Abstract

Dual-class shares have become one of the most controversial issues in today’s capital markets and corporate governance debates. In the past years, academics, regulators, policymakers and stock exchanges from all over the world have been discussing whether companies should be allowed to go public with dual-class shares and, if so, which restrictions should be imposed. After analysing the regulatory approach to dual-class shares existing in several jurisdictions around the world, this article shows that countries seem to have adopted three primary models to deal with dual-class share structures: (i) the imposition of bans traditionally existing in the United Kingdom, Australia and several jurisdictions in Asia, Europe and Latin America; (ii) the permissive model allowing dual-class structures without any significant restrictions, as it happens in the United States, Sweden, and the Netherlands; and (iii) the restrictive approach implemented in Singapore, Hong Kong, Canada, India and Mainland China. It will be argued that, despite the global nature of the debate on dual-class shares, regulators should be careful when analysing foreign studies and approaches since the optimal regulatory model to deal with dual-class shares depends on a variety of local factors. Namely, this article argues that, in countries with sophisticated markets and regulators, strong legal protection for minority investors, and low private benefits of control, regulators should allow companies to go public with dual-class shares with no restrictions or minor regulatory intervention. By contrast, in countries without sophisticated markets and regulators, high private benefits of control, and weak legal protection for minority investors, dual-class shares should be prohibited or subject to higher restrictions.

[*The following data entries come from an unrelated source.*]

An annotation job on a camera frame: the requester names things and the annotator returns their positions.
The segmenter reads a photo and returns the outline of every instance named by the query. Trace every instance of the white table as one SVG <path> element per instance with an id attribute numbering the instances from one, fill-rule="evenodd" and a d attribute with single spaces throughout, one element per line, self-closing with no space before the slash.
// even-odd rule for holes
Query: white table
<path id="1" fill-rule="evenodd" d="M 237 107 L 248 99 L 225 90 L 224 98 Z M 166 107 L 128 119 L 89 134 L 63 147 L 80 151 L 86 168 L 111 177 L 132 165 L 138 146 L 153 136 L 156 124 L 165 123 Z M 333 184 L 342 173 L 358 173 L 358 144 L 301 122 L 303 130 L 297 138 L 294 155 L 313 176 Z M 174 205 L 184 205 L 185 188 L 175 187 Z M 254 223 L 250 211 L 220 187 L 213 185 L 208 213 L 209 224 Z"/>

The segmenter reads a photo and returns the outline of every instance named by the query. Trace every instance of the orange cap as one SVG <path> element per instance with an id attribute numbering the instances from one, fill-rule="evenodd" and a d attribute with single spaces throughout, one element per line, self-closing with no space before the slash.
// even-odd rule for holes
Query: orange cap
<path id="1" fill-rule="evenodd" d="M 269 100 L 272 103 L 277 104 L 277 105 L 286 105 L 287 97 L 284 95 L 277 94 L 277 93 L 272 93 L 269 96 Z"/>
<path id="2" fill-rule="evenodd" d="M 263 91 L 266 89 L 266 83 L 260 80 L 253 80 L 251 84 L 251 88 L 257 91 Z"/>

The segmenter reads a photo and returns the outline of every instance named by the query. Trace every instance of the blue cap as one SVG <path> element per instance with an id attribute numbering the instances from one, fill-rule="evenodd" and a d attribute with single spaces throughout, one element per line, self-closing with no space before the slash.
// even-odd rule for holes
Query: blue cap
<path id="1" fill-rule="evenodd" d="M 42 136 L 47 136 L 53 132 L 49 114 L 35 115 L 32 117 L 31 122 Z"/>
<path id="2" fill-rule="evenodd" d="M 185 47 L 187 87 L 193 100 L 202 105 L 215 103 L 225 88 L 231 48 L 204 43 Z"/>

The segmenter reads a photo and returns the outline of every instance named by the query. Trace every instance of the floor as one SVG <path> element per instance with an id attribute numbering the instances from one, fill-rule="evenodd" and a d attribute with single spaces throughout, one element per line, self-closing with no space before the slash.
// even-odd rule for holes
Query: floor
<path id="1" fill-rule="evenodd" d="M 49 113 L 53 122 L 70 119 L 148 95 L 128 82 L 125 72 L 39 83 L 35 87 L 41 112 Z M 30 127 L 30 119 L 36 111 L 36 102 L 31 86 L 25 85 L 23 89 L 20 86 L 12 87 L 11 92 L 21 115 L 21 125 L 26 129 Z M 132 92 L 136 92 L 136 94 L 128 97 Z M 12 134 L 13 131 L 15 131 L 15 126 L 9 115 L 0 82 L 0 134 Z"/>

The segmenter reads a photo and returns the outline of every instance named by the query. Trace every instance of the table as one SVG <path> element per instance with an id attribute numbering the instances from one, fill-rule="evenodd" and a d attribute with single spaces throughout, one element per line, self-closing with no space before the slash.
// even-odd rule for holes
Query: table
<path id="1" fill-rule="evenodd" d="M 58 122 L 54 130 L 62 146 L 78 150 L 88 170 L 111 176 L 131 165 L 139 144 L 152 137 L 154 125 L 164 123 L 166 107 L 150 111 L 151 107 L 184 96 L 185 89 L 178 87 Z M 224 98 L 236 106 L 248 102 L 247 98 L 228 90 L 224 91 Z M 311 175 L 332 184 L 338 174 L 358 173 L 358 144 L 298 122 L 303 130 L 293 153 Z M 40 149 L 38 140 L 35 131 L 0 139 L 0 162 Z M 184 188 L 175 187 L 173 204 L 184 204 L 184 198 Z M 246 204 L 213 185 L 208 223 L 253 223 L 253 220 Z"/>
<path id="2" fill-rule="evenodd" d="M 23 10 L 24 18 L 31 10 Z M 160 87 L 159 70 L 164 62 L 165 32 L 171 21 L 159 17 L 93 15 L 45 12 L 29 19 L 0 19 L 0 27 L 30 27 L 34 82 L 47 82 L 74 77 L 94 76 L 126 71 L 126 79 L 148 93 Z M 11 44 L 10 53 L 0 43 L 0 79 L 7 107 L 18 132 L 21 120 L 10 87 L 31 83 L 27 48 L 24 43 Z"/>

Finally, intermediate solutions should be adopted for countries with mixed features. Therefore, the key question to be addressed from a policy perspective is not whether companies should be allowed to go public with dual-class shares, as many authors and regulators have been discussing in the past years, but whether dual-class class shares should be allowed and, if so, under which conditions, taking into account the particular features of a country.